§ SOURCE MATERIAL
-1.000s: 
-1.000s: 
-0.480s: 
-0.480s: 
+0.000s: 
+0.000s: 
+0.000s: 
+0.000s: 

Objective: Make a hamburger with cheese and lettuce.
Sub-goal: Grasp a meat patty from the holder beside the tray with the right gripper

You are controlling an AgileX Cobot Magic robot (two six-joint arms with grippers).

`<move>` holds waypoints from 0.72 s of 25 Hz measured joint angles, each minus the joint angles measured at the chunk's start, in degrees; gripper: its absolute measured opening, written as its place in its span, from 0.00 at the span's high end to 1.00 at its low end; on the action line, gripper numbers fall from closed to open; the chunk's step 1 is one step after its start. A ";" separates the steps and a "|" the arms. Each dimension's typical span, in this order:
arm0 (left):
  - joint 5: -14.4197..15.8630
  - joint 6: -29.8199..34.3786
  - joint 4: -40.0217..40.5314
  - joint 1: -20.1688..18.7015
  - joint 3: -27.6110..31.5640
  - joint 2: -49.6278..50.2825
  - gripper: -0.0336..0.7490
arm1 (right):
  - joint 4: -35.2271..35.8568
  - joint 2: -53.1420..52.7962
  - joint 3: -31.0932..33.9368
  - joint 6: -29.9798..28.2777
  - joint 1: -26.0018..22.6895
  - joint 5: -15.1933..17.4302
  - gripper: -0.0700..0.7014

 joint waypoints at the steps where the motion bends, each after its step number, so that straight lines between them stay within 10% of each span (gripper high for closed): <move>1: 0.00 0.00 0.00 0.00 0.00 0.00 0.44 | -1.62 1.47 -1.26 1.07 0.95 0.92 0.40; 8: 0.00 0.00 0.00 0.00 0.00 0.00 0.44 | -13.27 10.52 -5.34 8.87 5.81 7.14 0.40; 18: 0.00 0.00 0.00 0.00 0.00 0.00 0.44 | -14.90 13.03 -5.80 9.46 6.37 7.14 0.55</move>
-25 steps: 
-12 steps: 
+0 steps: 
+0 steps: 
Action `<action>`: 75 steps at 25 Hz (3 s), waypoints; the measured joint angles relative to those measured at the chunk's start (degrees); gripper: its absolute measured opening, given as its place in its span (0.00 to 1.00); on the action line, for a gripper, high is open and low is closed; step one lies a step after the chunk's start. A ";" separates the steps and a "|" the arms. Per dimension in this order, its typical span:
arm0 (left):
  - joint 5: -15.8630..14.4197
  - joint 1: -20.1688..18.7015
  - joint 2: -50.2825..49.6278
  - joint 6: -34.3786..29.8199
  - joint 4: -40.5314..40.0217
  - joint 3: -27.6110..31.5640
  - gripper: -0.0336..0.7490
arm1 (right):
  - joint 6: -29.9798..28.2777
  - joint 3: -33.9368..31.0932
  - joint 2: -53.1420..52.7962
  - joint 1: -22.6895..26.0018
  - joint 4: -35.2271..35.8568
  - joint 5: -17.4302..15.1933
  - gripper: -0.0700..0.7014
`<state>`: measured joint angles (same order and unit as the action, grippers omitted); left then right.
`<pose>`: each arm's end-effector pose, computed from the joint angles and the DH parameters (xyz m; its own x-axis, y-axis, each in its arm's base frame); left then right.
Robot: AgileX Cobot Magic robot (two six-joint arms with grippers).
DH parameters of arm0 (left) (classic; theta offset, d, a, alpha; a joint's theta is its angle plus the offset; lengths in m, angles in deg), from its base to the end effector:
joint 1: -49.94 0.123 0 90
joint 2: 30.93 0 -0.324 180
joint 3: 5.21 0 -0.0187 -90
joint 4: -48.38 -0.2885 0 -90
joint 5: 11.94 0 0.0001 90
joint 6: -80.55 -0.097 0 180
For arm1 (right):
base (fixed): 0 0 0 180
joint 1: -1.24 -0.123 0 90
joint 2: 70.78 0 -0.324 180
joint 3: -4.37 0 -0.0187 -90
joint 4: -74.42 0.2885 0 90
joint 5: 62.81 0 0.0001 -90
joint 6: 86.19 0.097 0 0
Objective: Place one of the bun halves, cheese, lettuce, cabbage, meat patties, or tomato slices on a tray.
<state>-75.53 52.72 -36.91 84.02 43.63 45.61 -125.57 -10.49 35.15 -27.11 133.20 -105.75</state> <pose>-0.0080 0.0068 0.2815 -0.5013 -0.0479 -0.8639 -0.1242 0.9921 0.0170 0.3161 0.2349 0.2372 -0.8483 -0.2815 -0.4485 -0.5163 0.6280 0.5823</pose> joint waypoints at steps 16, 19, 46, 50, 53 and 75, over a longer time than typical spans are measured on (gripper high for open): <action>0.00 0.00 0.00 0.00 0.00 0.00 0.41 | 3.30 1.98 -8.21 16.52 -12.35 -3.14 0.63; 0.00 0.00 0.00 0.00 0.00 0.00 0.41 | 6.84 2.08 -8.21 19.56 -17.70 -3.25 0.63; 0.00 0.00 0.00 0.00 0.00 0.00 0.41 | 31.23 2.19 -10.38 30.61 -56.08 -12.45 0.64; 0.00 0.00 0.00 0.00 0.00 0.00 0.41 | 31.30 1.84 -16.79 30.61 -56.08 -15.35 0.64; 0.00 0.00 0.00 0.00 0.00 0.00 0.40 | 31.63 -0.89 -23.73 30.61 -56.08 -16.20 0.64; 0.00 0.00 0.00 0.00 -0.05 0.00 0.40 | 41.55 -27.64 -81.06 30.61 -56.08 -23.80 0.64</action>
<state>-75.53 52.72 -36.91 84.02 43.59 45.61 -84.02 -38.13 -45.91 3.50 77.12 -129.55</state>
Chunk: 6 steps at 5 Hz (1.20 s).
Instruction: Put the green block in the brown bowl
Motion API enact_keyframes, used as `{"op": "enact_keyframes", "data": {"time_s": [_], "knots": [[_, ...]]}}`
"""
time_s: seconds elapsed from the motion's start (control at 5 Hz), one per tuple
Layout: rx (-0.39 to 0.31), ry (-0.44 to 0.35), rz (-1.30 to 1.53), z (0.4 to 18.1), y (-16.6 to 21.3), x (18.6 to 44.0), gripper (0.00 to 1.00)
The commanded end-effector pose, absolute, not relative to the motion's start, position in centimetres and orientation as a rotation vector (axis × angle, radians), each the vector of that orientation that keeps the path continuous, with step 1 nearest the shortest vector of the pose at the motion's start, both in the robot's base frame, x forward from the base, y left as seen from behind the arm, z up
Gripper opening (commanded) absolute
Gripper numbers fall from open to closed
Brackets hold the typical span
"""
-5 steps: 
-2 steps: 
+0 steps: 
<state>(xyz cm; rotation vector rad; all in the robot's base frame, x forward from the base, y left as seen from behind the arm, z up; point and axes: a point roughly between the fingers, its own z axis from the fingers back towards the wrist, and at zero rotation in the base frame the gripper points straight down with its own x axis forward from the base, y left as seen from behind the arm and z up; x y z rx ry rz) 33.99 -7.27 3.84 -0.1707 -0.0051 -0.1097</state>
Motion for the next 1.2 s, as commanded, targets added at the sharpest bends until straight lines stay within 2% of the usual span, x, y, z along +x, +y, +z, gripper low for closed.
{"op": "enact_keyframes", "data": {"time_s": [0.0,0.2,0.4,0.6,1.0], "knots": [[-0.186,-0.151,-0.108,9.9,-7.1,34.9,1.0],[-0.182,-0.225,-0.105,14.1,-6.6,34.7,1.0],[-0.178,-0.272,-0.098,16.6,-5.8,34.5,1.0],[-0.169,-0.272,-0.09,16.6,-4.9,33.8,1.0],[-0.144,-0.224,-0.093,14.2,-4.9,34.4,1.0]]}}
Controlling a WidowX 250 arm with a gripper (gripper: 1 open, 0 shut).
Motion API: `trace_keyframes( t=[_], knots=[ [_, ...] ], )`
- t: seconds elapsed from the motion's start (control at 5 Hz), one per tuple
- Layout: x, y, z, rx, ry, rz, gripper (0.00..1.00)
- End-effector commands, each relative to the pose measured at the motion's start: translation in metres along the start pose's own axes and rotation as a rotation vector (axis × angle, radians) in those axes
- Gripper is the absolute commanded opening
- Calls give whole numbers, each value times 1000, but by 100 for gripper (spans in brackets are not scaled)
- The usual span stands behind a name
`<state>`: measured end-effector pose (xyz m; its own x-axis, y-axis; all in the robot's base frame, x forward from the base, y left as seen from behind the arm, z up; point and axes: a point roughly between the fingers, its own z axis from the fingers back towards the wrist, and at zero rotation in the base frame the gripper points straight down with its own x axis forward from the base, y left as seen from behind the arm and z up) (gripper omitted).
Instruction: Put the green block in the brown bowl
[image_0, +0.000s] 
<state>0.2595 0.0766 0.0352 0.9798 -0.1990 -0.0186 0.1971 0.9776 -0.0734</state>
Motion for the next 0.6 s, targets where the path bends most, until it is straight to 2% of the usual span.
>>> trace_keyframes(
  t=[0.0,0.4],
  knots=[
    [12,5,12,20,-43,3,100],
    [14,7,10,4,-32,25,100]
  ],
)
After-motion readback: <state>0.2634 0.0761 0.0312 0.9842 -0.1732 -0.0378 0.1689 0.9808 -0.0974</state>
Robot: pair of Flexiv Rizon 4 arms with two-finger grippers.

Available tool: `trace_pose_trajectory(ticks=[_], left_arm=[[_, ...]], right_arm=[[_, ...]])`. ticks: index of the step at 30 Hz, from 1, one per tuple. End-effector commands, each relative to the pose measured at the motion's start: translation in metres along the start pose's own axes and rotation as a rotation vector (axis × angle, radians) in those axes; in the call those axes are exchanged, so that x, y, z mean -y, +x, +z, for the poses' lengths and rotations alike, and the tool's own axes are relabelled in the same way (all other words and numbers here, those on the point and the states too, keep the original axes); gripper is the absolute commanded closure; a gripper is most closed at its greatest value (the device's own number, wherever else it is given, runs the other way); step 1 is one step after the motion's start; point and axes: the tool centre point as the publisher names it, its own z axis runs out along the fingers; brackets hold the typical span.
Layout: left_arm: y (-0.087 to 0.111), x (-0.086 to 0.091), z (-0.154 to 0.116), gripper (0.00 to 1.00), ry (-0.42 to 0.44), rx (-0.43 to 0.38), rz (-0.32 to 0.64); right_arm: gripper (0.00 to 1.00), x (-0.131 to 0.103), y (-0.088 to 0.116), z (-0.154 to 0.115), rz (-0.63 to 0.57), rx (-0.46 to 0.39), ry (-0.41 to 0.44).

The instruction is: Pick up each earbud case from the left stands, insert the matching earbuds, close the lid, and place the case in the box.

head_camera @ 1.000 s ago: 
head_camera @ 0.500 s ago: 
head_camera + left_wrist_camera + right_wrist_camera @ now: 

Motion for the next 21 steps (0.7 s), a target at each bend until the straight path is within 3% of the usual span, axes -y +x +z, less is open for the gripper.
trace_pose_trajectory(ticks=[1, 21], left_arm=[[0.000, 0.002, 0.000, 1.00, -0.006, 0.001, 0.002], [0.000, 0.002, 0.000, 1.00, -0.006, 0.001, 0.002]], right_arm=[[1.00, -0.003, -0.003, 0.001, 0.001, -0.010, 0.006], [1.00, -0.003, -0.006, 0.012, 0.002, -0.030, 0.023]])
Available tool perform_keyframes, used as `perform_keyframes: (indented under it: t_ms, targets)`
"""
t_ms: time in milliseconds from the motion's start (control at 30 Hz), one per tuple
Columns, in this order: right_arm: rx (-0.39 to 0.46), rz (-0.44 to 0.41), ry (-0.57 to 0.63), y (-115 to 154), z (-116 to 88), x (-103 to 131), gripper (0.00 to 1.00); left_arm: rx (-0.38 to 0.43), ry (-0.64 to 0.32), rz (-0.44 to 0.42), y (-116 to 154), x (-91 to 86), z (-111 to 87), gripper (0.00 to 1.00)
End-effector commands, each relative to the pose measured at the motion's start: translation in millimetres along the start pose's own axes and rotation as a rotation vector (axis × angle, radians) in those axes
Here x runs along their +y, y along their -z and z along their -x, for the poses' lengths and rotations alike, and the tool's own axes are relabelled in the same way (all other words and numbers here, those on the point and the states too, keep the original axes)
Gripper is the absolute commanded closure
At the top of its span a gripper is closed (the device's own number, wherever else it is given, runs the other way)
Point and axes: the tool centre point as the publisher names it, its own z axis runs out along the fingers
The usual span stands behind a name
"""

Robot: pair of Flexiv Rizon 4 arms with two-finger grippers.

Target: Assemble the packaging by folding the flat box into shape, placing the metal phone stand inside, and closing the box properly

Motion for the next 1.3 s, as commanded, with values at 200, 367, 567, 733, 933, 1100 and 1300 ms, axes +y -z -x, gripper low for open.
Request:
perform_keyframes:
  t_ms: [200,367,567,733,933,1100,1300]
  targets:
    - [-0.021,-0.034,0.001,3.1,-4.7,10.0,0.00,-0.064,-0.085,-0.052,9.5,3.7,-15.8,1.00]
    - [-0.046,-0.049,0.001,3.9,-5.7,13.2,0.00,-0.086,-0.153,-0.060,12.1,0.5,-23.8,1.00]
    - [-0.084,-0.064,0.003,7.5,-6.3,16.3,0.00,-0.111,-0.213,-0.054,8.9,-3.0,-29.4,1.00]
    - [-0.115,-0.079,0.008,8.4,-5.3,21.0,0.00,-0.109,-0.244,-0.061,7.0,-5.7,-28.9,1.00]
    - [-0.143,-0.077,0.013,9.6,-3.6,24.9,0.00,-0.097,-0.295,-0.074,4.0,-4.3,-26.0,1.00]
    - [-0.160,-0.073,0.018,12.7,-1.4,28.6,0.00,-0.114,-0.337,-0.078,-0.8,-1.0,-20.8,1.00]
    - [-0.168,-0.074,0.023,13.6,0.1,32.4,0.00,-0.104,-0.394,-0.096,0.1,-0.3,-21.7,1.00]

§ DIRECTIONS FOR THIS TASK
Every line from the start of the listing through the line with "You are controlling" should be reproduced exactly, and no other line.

§ SOLUTION TO THIS PROBLEM
-1.000s: 
-1.000s: 
-0.480s: 
-0.480s: 
+0.000s: 
+0.000s: 
+0.000s: 
+0.000s: 

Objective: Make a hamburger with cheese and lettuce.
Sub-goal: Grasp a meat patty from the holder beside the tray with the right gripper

You are controlling an AgileX Cobot Magic robot (two six-joint arms with grippers).

The reply is now complete.